**Directions for this task:**
Find "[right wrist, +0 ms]" below and begin at its line; stop after the line with "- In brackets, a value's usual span". Output those lines exactly, without pictures.

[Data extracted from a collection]
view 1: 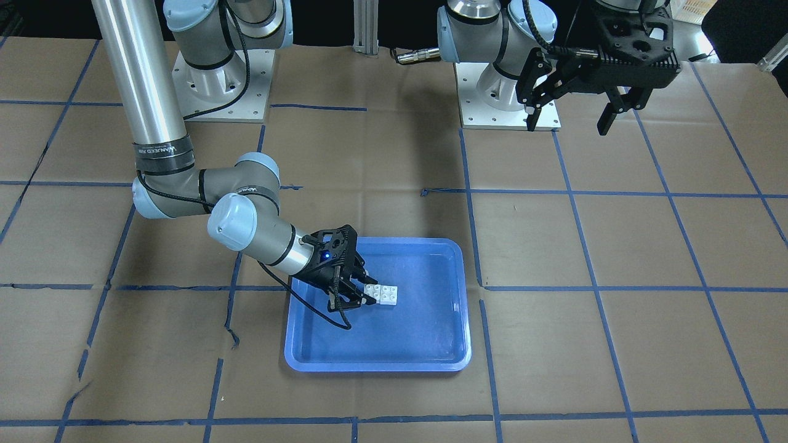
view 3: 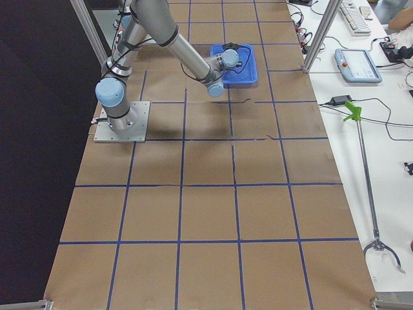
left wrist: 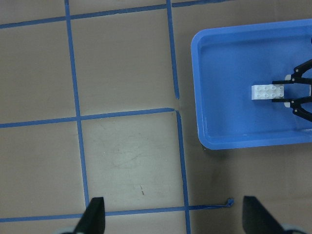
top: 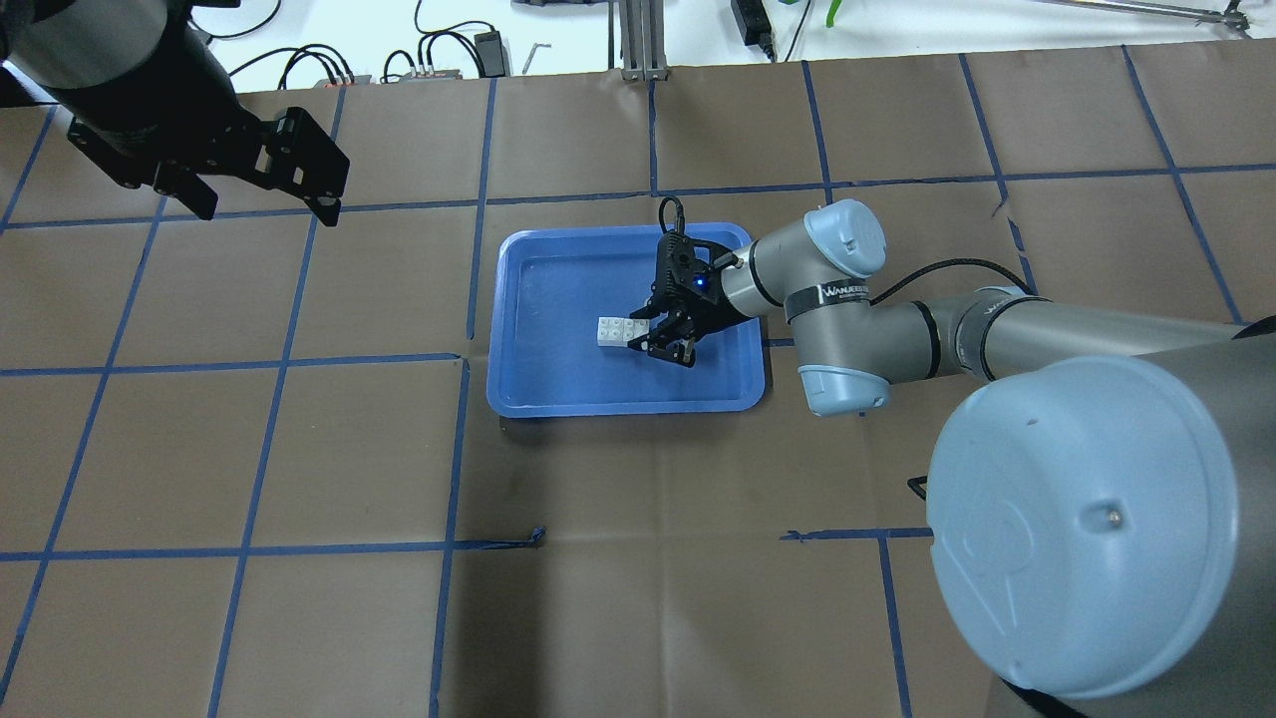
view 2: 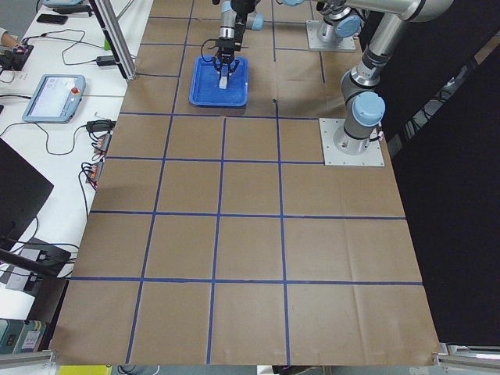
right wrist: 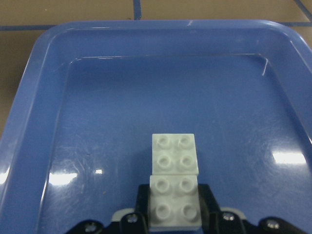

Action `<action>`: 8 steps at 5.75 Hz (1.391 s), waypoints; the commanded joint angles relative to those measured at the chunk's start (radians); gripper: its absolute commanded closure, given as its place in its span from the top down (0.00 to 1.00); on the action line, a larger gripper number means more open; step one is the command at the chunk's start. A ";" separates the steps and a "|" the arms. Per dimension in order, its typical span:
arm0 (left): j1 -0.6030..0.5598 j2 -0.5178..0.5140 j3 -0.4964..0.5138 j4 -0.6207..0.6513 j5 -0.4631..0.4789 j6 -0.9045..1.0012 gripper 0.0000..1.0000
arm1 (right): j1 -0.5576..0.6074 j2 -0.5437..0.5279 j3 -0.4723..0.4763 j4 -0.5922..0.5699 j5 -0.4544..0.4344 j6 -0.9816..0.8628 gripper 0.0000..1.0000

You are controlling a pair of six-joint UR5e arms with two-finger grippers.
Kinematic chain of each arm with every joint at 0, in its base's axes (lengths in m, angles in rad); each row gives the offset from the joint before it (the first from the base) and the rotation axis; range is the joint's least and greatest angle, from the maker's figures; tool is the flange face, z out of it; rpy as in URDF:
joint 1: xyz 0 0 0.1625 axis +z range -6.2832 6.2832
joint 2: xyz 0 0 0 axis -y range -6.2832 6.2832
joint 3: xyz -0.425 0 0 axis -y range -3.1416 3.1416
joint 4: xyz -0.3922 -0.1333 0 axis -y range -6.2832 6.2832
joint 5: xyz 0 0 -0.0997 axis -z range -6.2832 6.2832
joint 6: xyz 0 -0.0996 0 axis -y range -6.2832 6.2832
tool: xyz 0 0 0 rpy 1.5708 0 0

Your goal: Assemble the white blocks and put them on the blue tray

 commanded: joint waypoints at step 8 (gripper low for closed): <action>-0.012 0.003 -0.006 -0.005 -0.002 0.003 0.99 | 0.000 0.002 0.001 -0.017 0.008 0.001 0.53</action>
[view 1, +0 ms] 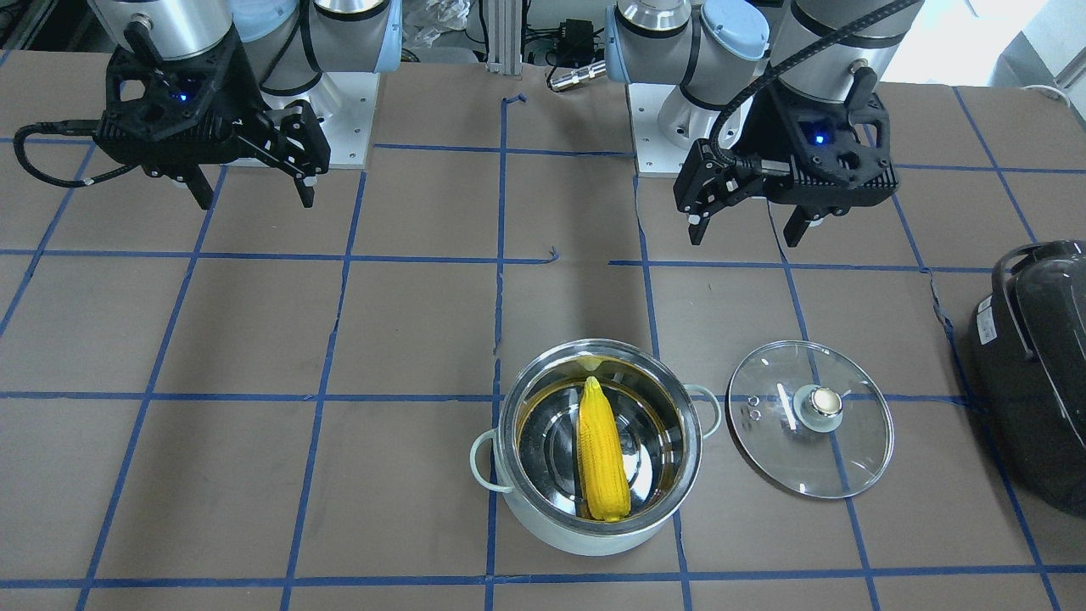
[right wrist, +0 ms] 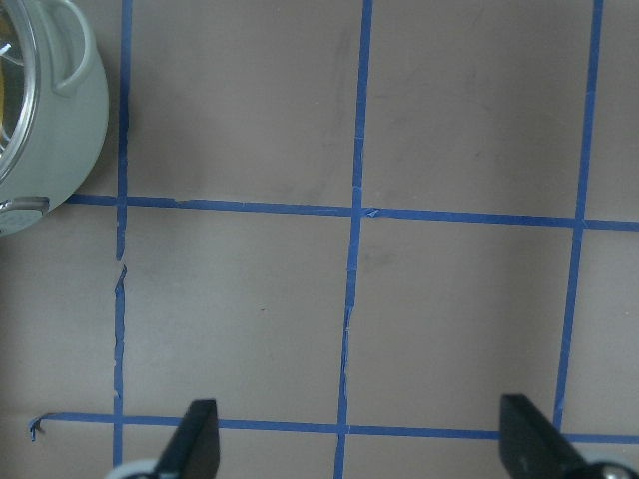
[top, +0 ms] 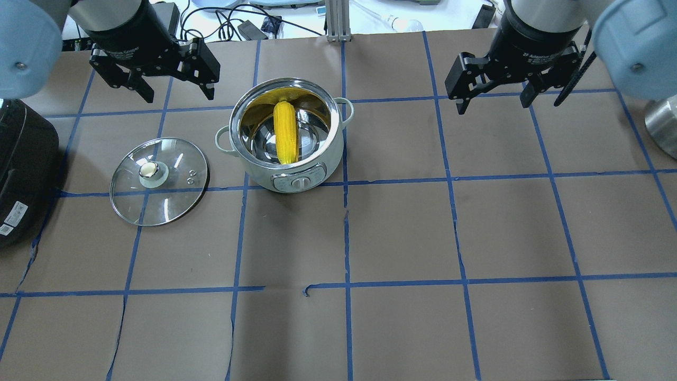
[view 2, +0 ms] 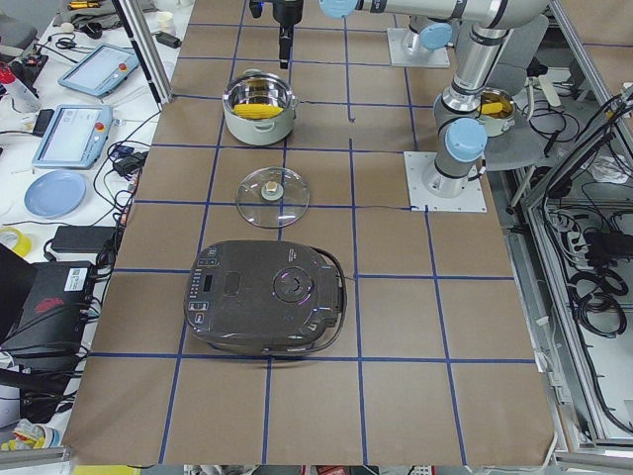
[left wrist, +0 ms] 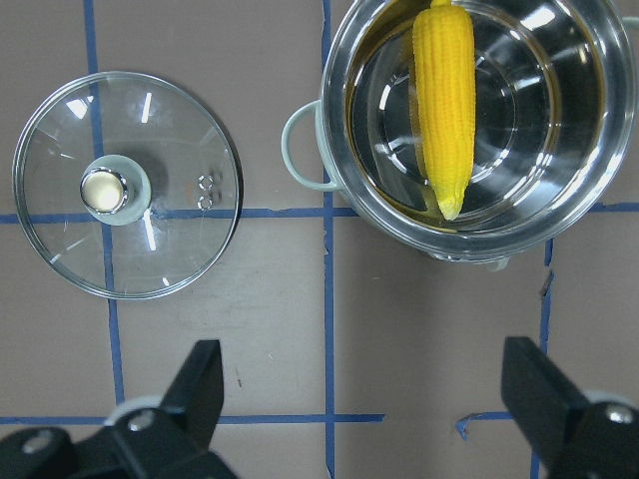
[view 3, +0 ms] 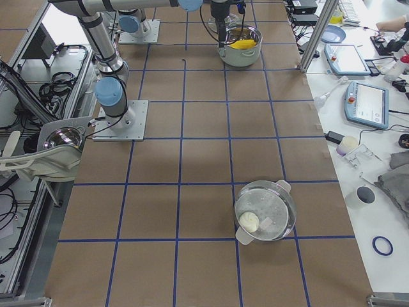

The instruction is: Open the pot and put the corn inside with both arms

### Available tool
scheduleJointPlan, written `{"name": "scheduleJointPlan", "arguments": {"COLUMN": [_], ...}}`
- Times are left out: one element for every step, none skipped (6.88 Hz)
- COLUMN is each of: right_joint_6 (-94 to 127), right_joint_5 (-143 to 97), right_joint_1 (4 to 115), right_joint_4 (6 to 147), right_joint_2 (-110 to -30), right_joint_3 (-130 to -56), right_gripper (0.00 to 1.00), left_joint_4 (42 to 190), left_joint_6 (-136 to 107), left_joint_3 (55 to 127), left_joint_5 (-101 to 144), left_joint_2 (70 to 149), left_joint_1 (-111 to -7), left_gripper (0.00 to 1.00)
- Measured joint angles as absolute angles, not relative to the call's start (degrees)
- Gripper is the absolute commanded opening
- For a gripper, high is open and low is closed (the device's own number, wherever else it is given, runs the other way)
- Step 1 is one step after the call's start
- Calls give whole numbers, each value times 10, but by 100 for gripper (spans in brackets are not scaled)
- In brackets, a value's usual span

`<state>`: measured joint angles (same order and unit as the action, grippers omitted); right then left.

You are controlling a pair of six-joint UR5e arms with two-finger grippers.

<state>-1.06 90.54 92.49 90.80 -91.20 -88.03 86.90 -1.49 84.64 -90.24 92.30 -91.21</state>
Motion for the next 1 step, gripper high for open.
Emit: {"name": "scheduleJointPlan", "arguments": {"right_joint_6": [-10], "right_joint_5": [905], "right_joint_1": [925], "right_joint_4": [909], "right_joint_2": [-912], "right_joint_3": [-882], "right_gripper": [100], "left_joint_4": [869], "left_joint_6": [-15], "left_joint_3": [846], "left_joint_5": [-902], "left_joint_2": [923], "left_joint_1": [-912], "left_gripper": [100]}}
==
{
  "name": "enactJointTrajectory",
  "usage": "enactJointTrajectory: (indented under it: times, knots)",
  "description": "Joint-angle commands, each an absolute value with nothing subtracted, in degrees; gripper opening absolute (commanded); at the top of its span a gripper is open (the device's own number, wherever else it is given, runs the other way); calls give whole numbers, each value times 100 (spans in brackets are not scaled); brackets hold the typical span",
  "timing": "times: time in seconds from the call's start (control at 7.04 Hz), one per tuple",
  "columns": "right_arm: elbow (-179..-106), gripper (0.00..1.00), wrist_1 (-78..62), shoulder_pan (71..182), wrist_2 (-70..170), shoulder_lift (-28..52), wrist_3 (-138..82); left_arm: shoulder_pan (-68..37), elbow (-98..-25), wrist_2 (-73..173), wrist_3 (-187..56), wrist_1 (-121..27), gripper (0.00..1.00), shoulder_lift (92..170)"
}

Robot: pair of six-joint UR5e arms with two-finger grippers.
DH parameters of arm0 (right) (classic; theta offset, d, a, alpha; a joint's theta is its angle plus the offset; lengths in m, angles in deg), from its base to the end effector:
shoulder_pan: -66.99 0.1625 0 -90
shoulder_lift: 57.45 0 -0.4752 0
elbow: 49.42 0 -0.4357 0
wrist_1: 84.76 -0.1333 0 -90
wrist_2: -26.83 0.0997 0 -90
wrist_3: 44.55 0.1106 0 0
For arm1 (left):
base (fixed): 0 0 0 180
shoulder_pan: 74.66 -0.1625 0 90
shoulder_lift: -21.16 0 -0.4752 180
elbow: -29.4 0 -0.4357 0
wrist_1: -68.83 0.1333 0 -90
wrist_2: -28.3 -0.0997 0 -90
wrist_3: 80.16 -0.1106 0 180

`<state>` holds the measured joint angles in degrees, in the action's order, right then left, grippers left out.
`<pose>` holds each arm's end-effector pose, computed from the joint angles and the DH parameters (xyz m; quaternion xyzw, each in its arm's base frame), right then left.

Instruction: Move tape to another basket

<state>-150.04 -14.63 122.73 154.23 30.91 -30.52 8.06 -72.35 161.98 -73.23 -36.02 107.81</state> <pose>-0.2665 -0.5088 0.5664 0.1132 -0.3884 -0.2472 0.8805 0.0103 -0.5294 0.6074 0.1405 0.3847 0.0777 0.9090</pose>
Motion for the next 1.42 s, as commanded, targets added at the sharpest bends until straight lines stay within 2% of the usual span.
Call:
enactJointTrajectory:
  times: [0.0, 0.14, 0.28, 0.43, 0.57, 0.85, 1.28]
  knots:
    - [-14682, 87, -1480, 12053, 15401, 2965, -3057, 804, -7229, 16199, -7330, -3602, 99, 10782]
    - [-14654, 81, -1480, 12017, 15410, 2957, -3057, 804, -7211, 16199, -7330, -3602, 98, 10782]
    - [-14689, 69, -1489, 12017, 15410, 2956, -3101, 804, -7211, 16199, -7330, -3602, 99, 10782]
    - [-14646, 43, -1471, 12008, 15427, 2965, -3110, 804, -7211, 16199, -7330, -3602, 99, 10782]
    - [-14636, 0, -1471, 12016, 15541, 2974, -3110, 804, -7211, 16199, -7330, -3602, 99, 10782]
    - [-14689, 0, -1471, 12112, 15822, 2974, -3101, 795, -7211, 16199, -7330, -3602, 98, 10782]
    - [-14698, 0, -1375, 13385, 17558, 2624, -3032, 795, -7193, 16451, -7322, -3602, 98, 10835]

**Answer box:**
[right wrist, +0 ms] 
[top, +0 ms] 
[view 2, +0 ms] 
[left wrist, +0 ms] 
[view 3, +0 ms] 

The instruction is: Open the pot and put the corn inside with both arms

### Available tool
scheduleJointPlan, written `{"name": "scheduleJointPlan", "arguments": {"COLUMN": [_], ...}}`
- Times are left out: one element for every step, none skipped (6.88 Hz)
- COLUMN is each of: right_joint_6 (-94 to 127), right_joint_5 (-143 to 97), right_joint_1 (4 to 115), right_joint_4 (6 to 147), right_joint_2 (-110 to -30), right_joint_3 (-130 to -56), right_gripper (0.00 to 1.00), left_joint_4 (42 to 190), left_joint_6 (-136 to 107), left_joint_3 (55 to 127), left_joint_5 (-101 to 144), left_joint_2 (70 to 149), left_joint_1 (-111 to -7), left_gripper (0.00 to 1.00)
- Measured joint angles as absolute angles, not relative to the call's start (degrees)
- Gripper is the absolute commanded opening
- For a gripper, high is open and low is closed (the device's own number, wherever else it is given, runs the other way)
- Step 1 is one step after the call's start
- Calls give whole numbers, each value times 10, but by 100 for gripper (spans in brackets are not scaled)
- In brackets, a value's usual span

No more work remains for this exercise.